Type I clear glass vials, stoppered with a gray butyl slotted rubber stopper and sealed with an aluminium sealand tampered with flip-off top.
Each pack contains 1 vial.

Handling
The normal safety precautions for cytostatic agents must be observed when preparing and disposing
of the infusion solution. Handling of the solution for infusion should be done in a safety box and
protective coats and gloves should be used. If no safety box is available, the equipment should be
supplemented with a mask and protective glasses.
If the preparation comes into contact with the eyes, this may cause serious irritation. The eyes
should be rinsed immediately and thoroughly with water. If there is lasting irritation, a doctor
should be consulted. If the solution is spilled on the skin, rinse thoroughly with water.
 

Instructions for reconstitution (and further dilution, if performed)
The only approved diluent for reconstitution of Citabol sterile powder is sodium chloride 9 mg/ml
(0.9%) solution for injection (without preservative). Due to solubility considerations, the maximum
concentration for Gemcitabine upon reconstitution is 40 mg/ml. Reconstitution at concentrations
greater than 40 mg/ml may result in incomplete dissolution and should be avoided.

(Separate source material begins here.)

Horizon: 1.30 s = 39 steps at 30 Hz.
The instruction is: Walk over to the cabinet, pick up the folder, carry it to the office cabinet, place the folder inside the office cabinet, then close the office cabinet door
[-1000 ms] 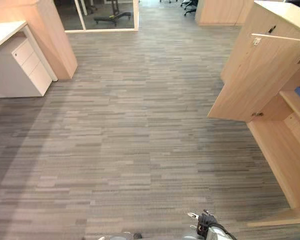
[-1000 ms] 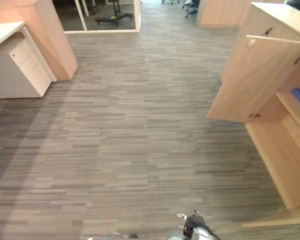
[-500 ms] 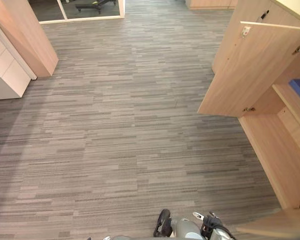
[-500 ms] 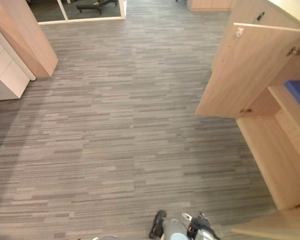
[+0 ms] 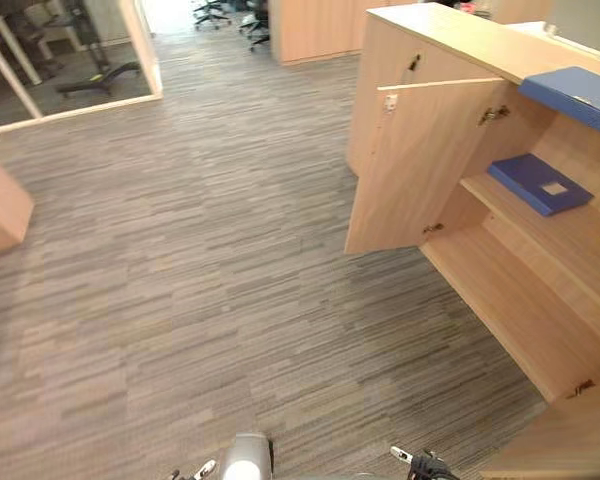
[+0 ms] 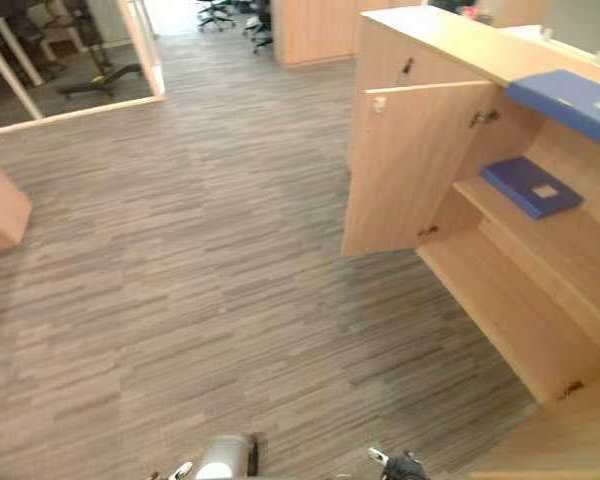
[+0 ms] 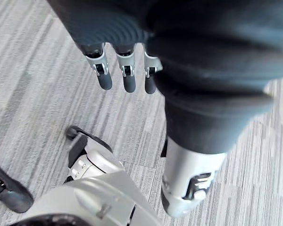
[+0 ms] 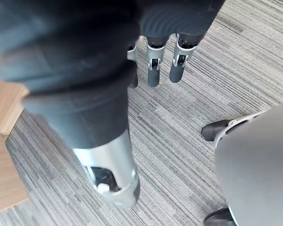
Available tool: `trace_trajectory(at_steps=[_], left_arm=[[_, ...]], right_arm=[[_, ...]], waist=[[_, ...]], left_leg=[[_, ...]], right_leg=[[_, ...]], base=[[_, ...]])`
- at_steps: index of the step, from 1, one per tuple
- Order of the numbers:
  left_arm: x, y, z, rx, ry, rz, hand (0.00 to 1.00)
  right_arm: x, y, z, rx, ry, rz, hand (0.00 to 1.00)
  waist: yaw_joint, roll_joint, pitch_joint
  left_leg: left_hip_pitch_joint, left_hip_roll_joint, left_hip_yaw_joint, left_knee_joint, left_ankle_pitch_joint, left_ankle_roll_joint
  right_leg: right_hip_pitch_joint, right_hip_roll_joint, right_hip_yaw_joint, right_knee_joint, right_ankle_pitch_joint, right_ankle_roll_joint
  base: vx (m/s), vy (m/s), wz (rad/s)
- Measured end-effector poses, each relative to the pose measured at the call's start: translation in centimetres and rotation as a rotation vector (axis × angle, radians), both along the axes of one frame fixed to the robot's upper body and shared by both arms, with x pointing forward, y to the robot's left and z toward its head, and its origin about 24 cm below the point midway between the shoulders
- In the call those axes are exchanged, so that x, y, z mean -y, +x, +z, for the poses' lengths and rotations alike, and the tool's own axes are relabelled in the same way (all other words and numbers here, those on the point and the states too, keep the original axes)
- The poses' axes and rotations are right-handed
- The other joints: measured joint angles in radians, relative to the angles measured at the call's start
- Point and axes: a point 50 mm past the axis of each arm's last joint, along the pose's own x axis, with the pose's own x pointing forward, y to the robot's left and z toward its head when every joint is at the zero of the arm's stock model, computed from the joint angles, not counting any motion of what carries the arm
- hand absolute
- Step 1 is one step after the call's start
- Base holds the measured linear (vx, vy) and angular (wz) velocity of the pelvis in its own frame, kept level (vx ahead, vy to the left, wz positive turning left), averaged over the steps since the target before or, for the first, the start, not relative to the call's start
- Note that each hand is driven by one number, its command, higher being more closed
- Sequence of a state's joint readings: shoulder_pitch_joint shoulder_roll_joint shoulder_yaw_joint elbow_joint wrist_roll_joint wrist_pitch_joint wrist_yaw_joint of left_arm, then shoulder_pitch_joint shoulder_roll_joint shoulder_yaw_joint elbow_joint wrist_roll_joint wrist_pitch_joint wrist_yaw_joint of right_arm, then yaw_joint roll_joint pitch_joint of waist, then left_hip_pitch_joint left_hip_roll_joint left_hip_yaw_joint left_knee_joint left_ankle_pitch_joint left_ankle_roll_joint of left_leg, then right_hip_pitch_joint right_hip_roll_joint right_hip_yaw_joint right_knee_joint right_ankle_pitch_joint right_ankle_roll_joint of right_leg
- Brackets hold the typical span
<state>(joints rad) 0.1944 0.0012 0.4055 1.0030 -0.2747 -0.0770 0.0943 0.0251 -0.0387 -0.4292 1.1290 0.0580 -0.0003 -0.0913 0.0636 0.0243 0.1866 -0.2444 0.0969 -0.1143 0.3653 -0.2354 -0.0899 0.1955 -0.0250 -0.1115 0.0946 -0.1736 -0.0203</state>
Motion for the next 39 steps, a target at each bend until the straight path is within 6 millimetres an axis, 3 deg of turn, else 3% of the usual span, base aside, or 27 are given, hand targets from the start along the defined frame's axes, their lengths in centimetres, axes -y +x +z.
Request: trace_trajectory(at_steps=[1,3,5,8,9,12,14,16,18,19,20,21,23,24,26,27,28,30,35,37,39], left_arm=[[0.0,-0.1,0.0,0.003,-0.003,0.021,0.0],[-0.1,-0.7,0.0,0.001,-0.005,0.092,0.0],[-0.9,-0.8,0.1,0.007,0.014,0.136,0.0],[-1.5,-1.6,0.1,-0.011,0.027,0.194,0.0],[-1.6,-1.9,0.0,-0.026,0.027,0.201,0.0],[-1.5,-2.3,-0.1,-0.049,0.023,0.198,0.0],[-1.5,-2.1,-0.1,-0.047,0.026,0.186,0.0],[-1.3,-1.9,-0.1,-0.045,0.023,0.175,0.0],[-1.3,-1.9,-0.1,-0.051,0.024,0.153,0.0],[-1.2,-1.8,-0.2,-0.056,0.026,0.127,0.0],[-1.2,-1.8,-0.2,-0.056,0.026,0.125,0.0],[-1.1,-1.6,-0.2,-0.055,0.026,0.109,0.0],[-1.0,-1.5,-0.2,-0.059,0.03,0.084,0.0],[-1.0,-1.3,-0.2,-0.058,0.03,0.067,0.0],[-0.8,-0.7,-0.2,-0.055,0.027,0.03,0.0],[-0.9,-0.7,-0.2,-0.054,0.03,0.026,0.0],[-1.3,-0.3,-0.1,-0.047,0.043,0.012,0.0],[-0.1,-0.5,-0.4,-0.065,0.009,-0.024,0.0],[-0.1,-0.3,-0.4,-0.063,0.01,-0.054,0.0],[-0.2,-0.3,-0.4,-0.063,0.012,-0.052,0.0],[-0.9,-0.1,-0.2,-0.056,0.03,-0.054,0.0]], right_arm=[[0.0,0.0,0.0,0.0,0.0,0.001,0.0],[-0.8,-0.2,-0.1,-0.002,0.009,0.034,0.0],[-2.4,0.4,-0.2,0.016,0.049,0.041,0.0],[-3.4,-0.1,-0.5,0.0,0.08,0.024,0.0],[-3.7,-0.3,-0.6,-0.007,0.091,0.02,0.0],[-3.7,-0.4,-0.6,-0.011,0.1,0.01,0.0],[-3.2,-0.7,-0.7,-0.019,0.096,-0.015,0.0],[-2.4,-0.8,-0.6,-0.024,0.071,0.001,0.0],[-2.0,-1.0,-0.6,-0.03,0.057,0.004,0.0],[-1.5,-1.0,-0.5,-0.027,0.041,0.007,0.0],[-1.4,-0.9,-0.4,-0.024,0.039,0.008,0.0],[-1.2,-0.6,-0.3,-0.017,0.022,0.01,0.0],[-1.1,-0.5,-0.3,-0.013,0.019,0.021,0.0],[-1.0,-0.1,-0.2,-0.004,0.02,0.029,0.0],[-0.9,1.0,0.1,0.02,0.014,0.045,0.0],[-1.0,1.1,0.1,0.023,0.017,0.048,0.0],[-1.2,1.1,0.0,0.025,0.03,0.033,0.0],[-0.3,1.3,0.2,0.031,0.007,0.048,0.0],[0.2,-0.1,0.0,0.009,0.008,-0.018,0.0],[0.4,-0.6,-0.1,-0.004,0.01,-0.042,0.0],[0.1,-1.4,-0.3,-0.028,0.022,-0.052,0.0]], waist=[[0.004,-0.002,0.0],[0.014,-0.017,-0.024],[0.028,-0.064,-0.03],[0.037,-0.097,-0.071],[0.037,-0.101,-0.091],[0.038,-0.099,-0.126],[0.036,-0.095,-0.135],[0.035,-0.078,-0.127],[0.008,-0.077,-0.12],[-0.009,-0.069,-0.115],[-0.011,-0.066,-0.114],[-0.016,-0.06,-0.103],[-0.02,-0.056,-0.1],[-0.022,-0.051,-0.093],[-0.027,-0.04,-0.056],[-0.028,-0.048,-0.047],[-0.032,-0.068,-0.03],[-0.038,-0.019,-0.027],[-0.05,-0.017,-0.029],[-0.049,-0.015,-0.031],[-0.049,-0.04,-0.032]], left_leg=[[-0.001,-0.004,-0.021,-0.034,0.031,-0.004],[0.02,-0.041,-0.016,-0.045,0.216,-0.014],[0.012,-0.066,0.03,0.021,0.155,0.015],[0.04,-0.086,0.106,0.073,0.083,0.05],[0.061,-0.091,0.138,0.065,0.073,0.066],[0.096,-0.111,0.159,0.03,0.074,0.07],[0.141,-0.126,0.164,-0.03,0.073,0.076],[0.22,-0.13,0.19,-0.115,0.082,0.095],[0.282,-0.157,0.221,-0.164,0.089,0.108],[0.323,-0.166,0.25,-0.187,0.089,0.113],[0.331,-0.164,0.259,-0.191,0.089,0.114],[0.359,-0.156,0.291,-0.217,0.092,0.119],[0.373,-0.127,0.333,-0.238,0.094,0.122],[0.376,-0.103,0.354,-0.245,0.095,0.12],[0.411,-0.069,0.391,-0.27,0.1,0.102],[0.422,-0.072,0.403,-0.279,0.098,0.091],[0.444,-0.087,0.408,-0.293,0.085,0.078],[0.457,-0.071,0.325,-0.324,0.079,0.063],[0.457,0.023,0.32,-0.32,0.059,0.017],[0.445,0.055,0.317,-0.269,0.037,-0.004],[0.364,0.089,0.317,-0.041,-0.011,-0.031]], right_leg=[[0.01,-0.012,0.01,0.004,-0.01,0.015],[0.021,-0.063,0.05,0.031,-0.044,0.073],[0.025,-0.096,0.069,0.036,-0.041,0.069],[0.027,-0.144,0.12,0.047,-0.015,0.069],[0.021,-0.161,0.148,0.047,0.005,0.07],[-0.018,-0.192,0.203,0.052,0.056,0.071],[-0.079,-0.211,0.232,0.129,0.065,0.08],[-0.189,-0.222,0.226,0.327,0.065,0.08],[-0.256,-0.28,0.134,0.492,0.076,0.07],[-0.279,-0.342,-0.004,0.566,0.096,0.038],[-0.28,-0.353,-0.03,0.575,0.097,0.036],[-0.285,-0.379,-0.124,0.607,0.09,0.036],[-0.3,-0.365,-0.205,0.605,0.054,0.068],[-0.319,-0.336,-0.258,0.592,-0.005,0.074],[-0.326,-0.268,-0.323,0.504,-0.041,0.08],[-0.327,-0.256,-0.334,0.442,-0.033,0.077],[-0.319,-0.244,-0.336,0.352,0.016,0.053],[-0.306,-0.168,-0.331,0.284,0.023,0.046],[-0.259,-0.047,-0.349,0.194,0.005,0.021],[-0.228,-0.011,-0.352,0.154,0.0,0.013],[-0.177,0.013,-0.345,0.105,0.004,-0.005]], base=[[0.36,0.376,-0.45],[0.45,0.456,-0.47],[0.39,0.359,-0.55],[0.32,0.28,-0.6],[0.28,0.235,-0.73],[0.23,0.211,-0.94],[0.14,0.144,-0.94],[0.07,0.09,-0.84],[0.02,0.093,-0.58],[0.03,0.102,-0.45],[0.04,0.102,-0.66],[0.03,0.077,-0.67],[0.0,0.005,-0.78],[-0.01,-0.117,-0.7],[-0.02,-0.189,-0.7],[-0.03,-0.193,-0.58],[-0.01,-0.143,-0.48],[0.04,-0.149,-0.58],[0.14,-0.194,-0.08],[0.25,-0.158,0.02],[0.33,-0.146,-0.15]])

1. Use aseptic technique during the reconstitution and any further dilution of Citabol for intravenous
infusion administration.

2. To reconstitute, add 5 ml of sterile sodium chloride 9 mg/ml (0.9 %) solution for injection,
without preservative, to the 200 mg vial. The total volume after reconstitution is 5.26 ml. This
yields a Gemcitabine concentration of 38 mg/ml, which includes accounting for the displacement
volume of the lyophilised powder. Shake to dissolve. Further dilution with sterile sodium chloride 9
mg/ml (0.9 %) solution for injection, without preservative, can be done. Reconstituted solution is a
clear solution.

3. Parenteral medicinal products should be inspected visually for particulate matter and
discoloration prior to administration. If particulate matter is observed, do not administer.

Any unused product or waste material should be disposed of in accordance with local requirements.